Most people upgrade to a new computer after 5 years or so. Holding on to old stuff is fine, and it's probably not an issue, but it may not take newer software as easily as a newer computer would, making it...... well, problematic.
The Windows 10 ISO image from this link Download Windows 10 fits on a 4.75GB DVD disc.


----------



## Rich-M

PC person said:


> It's 9 years old, don't think that's old enough to be problematic is it? It won't fit on a booable 4.7GB DVD, maybe a dual layer, but not sure my drive can burn those/use those.


Oh yes definitely old enough!


----------



## Stancestans

To add, some older hardware such as yours, have compatibility issues with the latest version of Windows 10. You may have better luck with an older version, say 1909, then if it boots just fine, you can do an in-place upgrade to v20H2. To download a previous build and burn it to flash drive, you can use Rufus.


----------



## PC person

spunk.funk said:


> Most people upgrade to a new computer after 5 years or so. Holding on to old stuff is fine, and it's probably not an issue, but it may not take newer software as easily as a newer computer would, making it...... well, problematic.
> The Windows 10 ISO image from this link Download Windows 10 fits on a 4.75GB DVD disc.

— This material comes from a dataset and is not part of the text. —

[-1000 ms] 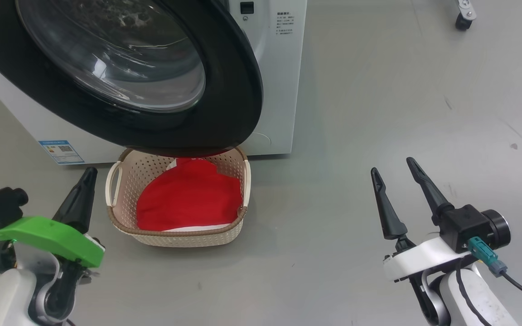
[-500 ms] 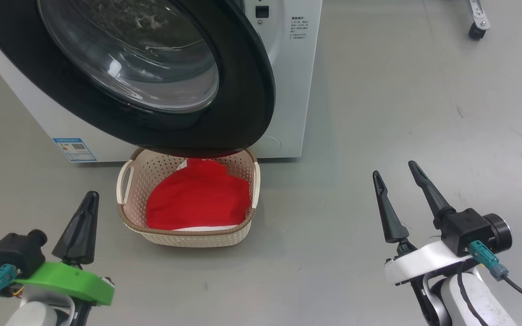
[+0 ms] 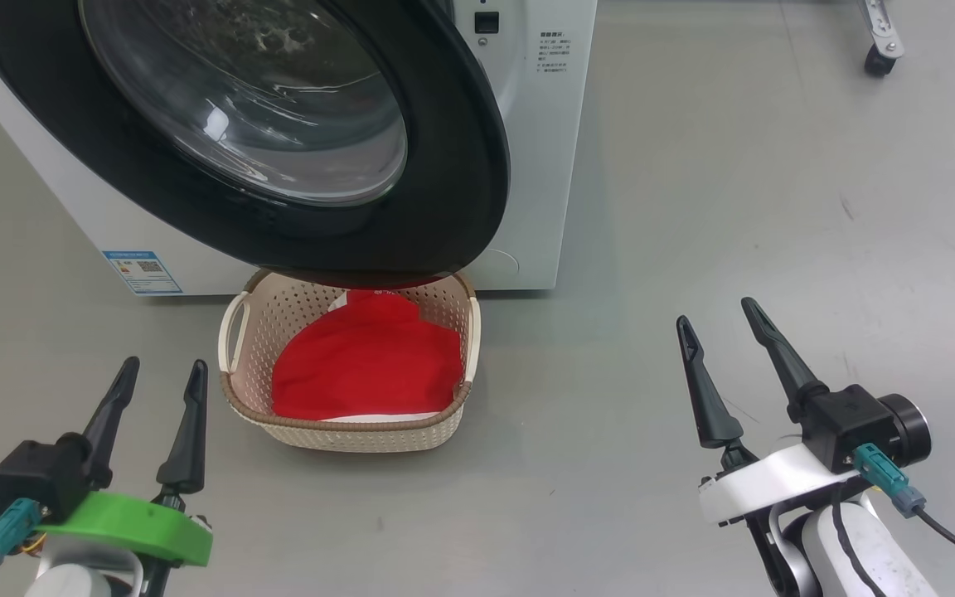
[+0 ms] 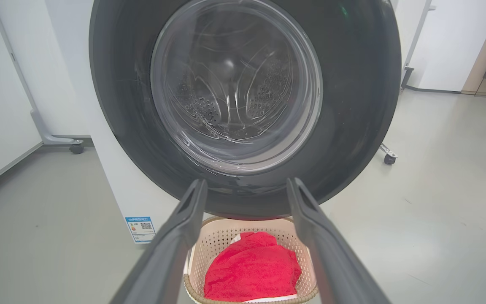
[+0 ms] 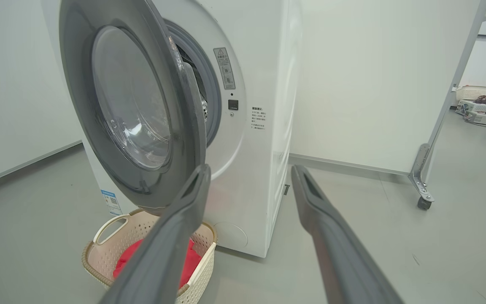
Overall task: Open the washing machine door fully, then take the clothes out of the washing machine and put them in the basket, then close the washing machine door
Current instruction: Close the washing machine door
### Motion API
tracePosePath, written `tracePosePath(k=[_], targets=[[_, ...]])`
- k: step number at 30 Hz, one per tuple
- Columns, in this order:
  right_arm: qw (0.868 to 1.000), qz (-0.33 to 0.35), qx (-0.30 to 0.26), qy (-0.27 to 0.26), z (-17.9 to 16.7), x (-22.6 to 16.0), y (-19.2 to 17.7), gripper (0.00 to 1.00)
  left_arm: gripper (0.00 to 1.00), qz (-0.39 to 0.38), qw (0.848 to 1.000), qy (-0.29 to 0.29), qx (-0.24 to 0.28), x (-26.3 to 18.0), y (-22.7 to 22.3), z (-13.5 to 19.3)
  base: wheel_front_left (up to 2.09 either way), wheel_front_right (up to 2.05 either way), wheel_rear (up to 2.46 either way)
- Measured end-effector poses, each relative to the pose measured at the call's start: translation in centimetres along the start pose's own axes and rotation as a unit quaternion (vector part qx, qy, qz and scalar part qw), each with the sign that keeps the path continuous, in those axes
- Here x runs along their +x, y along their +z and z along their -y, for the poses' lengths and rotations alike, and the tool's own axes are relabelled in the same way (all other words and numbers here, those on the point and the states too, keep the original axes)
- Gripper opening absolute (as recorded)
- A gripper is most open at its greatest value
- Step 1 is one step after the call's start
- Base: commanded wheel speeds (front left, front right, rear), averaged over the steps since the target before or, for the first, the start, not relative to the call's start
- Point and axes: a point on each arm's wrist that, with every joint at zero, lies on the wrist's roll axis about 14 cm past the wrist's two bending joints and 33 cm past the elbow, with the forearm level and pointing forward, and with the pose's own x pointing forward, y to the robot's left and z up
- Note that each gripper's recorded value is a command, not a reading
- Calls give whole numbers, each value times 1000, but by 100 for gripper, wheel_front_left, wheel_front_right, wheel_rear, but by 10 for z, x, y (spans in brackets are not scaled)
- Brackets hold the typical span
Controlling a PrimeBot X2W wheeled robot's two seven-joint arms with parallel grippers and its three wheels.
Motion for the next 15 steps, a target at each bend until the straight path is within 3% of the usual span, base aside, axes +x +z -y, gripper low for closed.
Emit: tracePosePath(k=[15], targets=[[1000, 2, 1, 4, -3, 1, 1, 100, 100, 33, 999, 12, -4, -3, 15, 2, 0, 0, 0]])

which link on the page are you talking about in particular, the one withj the tool is the one I've been using that doesn't work on a flash drive, it says I need a dual layer dvd to burn it to.


----------



## PC person

Rich-M said:


> Oh yes definitely old enough!


Thought it would have to be older than that, USB flash drives and booting has been around longer.


----------



## spunk.funk

My Bad, I haven't burned a Windows DVD in several years, it looks like the install size has increased to 4.89GB, so it won't fit on a 4.75 GB Disc, that's why we suggest using brand new, never used USB Flash drives of 8GB or larger.


----------



## PC person

spunk.funk said:


> My Bad, I haven't burned a Windows DVD in several years, it looks like the install size has increased to 4.89GB, so it won't fit on a 4.75 GB Disc, that's why we suggest using brand new, never used USB Flash drives of 8GB or larger.


Sounds kind of like a pain to need a buy a flash drive for one use only, or at least just to do one thing, one time. I am going to be trying a dual layer dvd, however, to boot it from. I think I should re-connect the hard drive.

At least with a pack of dual layer DVD-R's I could use the other ones for other things.


----------



## spunk.funk

A flash drive can be reused and repurposed for several things. A DVD-R Dual-Layer is a one time burn and cannot be repurposed., that is if it doesn't fail the burn or failed to be read by the DVD drive. It's always a good idea to have a Windows installer to troubleshoot your Windows OS.


----------



## PC person

spunk.funk said:


> A flash drive can be reused and repurposed for several things. A DVD-R Dual-Layer is a one time burn and cannot be repurposed., that is if it doesn't fail the burn or failed to be read by the DVD drive. It's always a good idea to have a Windows installer to troubleshoot your Windows OS.


Well, I could pick up an 8GB flash drive tommorrow along with the DVD's when I get them. Perhaps I should.


----------



## Corday

Good idea. You'll find the flash drive useful. Not just a one time thing you mentioned.


----------



## PC person

Corday said:


> Good idea. You'll find the flash drive useful. Not just a one time thing you mentioned.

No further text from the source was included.